- Born: 11 November 1950
- Education: Columbia College Michigan State University Webster University
- Occupation: Military Officer
- Allegiance: United States
- Branch: US Army
- Service years: 1972–2003
- Rank: Colonel
- Unit: Adjutant General's Corp

= Randell Stansfield =

Former American army officer (b.1950)

Randell Stansfield (born November 11, 1950) is a former military officer of the United States.

==Life==
His master's degree studies were at Michigan State and at Webster University, and his Bachelor of Science degree was from Columbia College. He is a graduate of the US Army War College and the US Air Force Command and Staff College.
Stansfield is married to Kenra Maxfield and has six children.

Stansfield served at the Pope Air Force Base during the Green Ramp disaster in March 1994. It was the worst peacetime loss of life suffered by the 82nd Airborne Division since the end of World War II.

During the disaster, Stansfield was one of the officers on duty and first to respond. Though 24 soldiers died, experts say it would have been much worse had the response been slower. Because of this effort, only one soldier with children died before the division was able to retire him early. "Retiring people was a focused effort, day and night," said Stansfield.

He spent the last five years of his career as deputy chief of staff for personnel ("G1") and later assistant chief of staff for US Army Pacific in Fort Shafter in Honolulu, Hawaii. He led military and civilian human resources management, wellbeing and business operations for army forces throughout the Pacific.

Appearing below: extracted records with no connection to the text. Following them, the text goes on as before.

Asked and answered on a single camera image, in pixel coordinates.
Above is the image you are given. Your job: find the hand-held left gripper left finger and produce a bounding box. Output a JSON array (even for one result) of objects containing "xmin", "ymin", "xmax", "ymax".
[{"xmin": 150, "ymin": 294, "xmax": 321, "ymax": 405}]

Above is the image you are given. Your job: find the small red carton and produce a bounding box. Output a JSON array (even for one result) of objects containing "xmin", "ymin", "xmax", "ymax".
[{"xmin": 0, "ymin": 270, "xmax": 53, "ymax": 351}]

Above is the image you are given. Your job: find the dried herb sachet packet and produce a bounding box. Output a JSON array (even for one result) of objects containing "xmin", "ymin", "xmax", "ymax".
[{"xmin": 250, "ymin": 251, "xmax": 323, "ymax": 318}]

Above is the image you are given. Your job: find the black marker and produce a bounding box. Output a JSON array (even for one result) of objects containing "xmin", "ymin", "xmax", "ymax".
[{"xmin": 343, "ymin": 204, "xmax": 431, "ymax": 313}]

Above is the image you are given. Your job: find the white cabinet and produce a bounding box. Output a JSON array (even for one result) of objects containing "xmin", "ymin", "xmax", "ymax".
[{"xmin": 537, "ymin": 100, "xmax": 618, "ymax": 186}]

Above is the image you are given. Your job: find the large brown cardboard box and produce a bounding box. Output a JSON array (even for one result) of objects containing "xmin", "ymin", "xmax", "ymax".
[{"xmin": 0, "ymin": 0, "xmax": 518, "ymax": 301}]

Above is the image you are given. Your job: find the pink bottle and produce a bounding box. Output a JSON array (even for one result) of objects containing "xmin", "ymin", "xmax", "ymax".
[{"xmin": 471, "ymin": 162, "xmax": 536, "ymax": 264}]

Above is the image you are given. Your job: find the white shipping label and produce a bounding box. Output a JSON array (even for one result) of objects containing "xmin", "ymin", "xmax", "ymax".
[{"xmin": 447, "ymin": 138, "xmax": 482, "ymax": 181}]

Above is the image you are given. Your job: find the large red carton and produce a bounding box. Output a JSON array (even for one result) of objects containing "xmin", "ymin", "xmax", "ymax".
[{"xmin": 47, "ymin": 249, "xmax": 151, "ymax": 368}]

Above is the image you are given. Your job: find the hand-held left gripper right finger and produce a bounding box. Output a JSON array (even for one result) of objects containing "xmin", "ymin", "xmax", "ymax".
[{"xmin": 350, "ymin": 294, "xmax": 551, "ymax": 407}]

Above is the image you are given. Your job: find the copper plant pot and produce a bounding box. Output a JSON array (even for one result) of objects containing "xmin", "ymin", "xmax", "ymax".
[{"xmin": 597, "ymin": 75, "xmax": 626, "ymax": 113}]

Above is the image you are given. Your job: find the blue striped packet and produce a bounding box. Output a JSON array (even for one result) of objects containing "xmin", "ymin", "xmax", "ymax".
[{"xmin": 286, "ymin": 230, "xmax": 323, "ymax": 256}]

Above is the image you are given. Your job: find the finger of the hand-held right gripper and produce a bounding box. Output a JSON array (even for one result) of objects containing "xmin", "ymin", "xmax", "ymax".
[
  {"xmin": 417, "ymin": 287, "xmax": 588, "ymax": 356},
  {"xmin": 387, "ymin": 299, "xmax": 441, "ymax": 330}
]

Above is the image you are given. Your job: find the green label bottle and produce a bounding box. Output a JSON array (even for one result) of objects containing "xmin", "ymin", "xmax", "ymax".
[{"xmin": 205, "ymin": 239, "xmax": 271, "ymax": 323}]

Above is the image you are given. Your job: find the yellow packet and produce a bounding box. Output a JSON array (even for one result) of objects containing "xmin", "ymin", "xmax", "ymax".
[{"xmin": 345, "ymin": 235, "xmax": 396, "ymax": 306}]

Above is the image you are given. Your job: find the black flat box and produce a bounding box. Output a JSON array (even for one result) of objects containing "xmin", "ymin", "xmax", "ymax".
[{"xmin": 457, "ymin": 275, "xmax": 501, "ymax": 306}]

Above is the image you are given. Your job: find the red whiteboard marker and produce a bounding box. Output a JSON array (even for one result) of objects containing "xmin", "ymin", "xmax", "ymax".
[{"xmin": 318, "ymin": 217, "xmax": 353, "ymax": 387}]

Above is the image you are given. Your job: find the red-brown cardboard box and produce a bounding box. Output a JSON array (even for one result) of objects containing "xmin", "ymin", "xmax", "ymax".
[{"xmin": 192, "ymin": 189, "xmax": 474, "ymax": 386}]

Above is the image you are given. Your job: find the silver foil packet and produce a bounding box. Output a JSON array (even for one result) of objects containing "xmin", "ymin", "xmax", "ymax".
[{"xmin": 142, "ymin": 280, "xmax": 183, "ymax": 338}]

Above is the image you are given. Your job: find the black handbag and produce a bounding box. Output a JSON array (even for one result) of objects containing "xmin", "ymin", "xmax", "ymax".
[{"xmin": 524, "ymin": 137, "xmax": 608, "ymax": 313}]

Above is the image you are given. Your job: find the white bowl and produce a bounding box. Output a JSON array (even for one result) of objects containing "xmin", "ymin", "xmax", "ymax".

Prior to that he was a battalion commander in Korea and a branch chief in US Army Personnel Command in Washington, D.C. He served as the personnel officer and adjutant general for the 82d Airborne Division, and executive officer to the commanding general, US Army Special Operations Command at Fort Bragg, North Carolina. He holds two Humanitarian Service Medals and was involved in HA/DR operations for Hurricane Andrew, Hurricane Dora and the evacuation of forces from Teheran, Iran.
Stansfield retired around 2003 as a colonel in the Adjutant General's Corp of the United States Army with over thirty-one years of service.

Since retiring, Stansfield was a consultant for military and civilian contracting, a management executive for a major property management firm in Honolulu, and a small business owner in Maui. Since 2006 he was the chief of human resources at Veterans Administration – Pacific Islands Health Care System.